# How to complete this task
Using the data that follows, return exactly the lines from the one that contains "<point>512,26</point>" through the one that contains "<point>460,63</point>", ends included.

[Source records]
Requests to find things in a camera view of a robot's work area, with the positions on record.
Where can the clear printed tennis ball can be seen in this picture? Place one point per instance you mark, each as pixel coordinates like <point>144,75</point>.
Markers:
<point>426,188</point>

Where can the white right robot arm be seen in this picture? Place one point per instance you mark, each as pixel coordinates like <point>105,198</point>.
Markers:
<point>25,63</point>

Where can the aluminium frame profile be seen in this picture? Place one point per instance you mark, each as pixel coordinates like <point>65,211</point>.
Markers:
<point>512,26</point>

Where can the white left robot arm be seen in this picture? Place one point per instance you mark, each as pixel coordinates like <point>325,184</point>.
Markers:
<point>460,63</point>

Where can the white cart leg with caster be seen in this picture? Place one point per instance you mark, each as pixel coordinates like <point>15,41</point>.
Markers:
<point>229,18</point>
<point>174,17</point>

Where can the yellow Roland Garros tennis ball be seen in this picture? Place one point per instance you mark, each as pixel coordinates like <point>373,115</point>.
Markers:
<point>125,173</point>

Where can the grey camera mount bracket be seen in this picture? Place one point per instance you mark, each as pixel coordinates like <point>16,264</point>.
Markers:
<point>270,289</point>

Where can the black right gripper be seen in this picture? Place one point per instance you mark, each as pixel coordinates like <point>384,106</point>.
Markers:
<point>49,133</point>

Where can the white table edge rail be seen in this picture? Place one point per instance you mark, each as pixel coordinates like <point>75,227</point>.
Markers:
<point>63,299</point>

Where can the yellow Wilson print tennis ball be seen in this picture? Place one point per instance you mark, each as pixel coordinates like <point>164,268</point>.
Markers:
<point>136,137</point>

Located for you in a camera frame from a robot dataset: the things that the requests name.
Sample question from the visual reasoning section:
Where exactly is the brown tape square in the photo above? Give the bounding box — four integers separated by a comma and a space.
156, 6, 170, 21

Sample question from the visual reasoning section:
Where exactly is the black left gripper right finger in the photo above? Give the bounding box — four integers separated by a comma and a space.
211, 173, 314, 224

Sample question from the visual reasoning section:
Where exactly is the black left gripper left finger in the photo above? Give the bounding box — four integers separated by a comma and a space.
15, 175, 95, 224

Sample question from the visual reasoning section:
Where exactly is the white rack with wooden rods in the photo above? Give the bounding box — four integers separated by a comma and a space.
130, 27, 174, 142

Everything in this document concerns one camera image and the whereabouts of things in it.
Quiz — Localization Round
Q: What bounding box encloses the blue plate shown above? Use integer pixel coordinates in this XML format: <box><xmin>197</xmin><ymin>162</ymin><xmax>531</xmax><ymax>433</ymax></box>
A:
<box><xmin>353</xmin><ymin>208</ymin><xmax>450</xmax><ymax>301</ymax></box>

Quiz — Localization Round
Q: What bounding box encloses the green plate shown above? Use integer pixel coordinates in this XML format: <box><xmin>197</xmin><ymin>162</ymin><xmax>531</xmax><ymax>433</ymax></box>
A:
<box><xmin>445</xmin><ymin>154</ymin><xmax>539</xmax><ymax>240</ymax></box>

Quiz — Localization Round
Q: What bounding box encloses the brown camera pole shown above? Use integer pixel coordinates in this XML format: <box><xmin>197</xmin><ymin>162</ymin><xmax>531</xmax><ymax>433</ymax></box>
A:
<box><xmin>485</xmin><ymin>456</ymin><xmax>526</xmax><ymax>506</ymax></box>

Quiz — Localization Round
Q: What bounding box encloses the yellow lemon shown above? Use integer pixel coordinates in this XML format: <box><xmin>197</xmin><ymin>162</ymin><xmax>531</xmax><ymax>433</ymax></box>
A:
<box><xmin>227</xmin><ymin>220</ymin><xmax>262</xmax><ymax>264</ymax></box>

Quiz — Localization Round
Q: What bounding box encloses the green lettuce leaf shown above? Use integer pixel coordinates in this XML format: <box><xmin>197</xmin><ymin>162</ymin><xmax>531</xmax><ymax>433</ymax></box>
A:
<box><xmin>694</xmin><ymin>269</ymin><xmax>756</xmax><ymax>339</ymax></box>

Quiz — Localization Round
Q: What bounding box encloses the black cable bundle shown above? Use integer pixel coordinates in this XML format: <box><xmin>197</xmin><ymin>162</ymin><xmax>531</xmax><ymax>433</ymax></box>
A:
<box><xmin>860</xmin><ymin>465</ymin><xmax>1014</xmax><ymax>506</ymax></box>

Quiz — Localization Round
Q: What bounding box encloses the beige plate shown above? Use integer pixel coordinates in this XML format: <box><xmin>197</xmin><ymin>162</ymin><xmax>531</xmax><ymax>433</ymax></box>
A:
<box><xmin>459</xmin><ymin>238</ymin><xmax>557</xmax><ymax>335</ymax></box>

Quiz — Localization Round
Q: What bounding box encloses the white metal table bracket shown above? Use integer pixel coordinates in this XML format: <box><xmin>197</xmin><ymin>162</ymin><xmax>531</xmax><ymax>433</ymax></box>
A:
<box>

# Worked solution
<point>512,26</point>

Where can the white left robot arm be seen in this picture? Place one point per instance you mark, each as pixel coordinates like <point>325,184</point>.
Markers:
<point>460,63</point>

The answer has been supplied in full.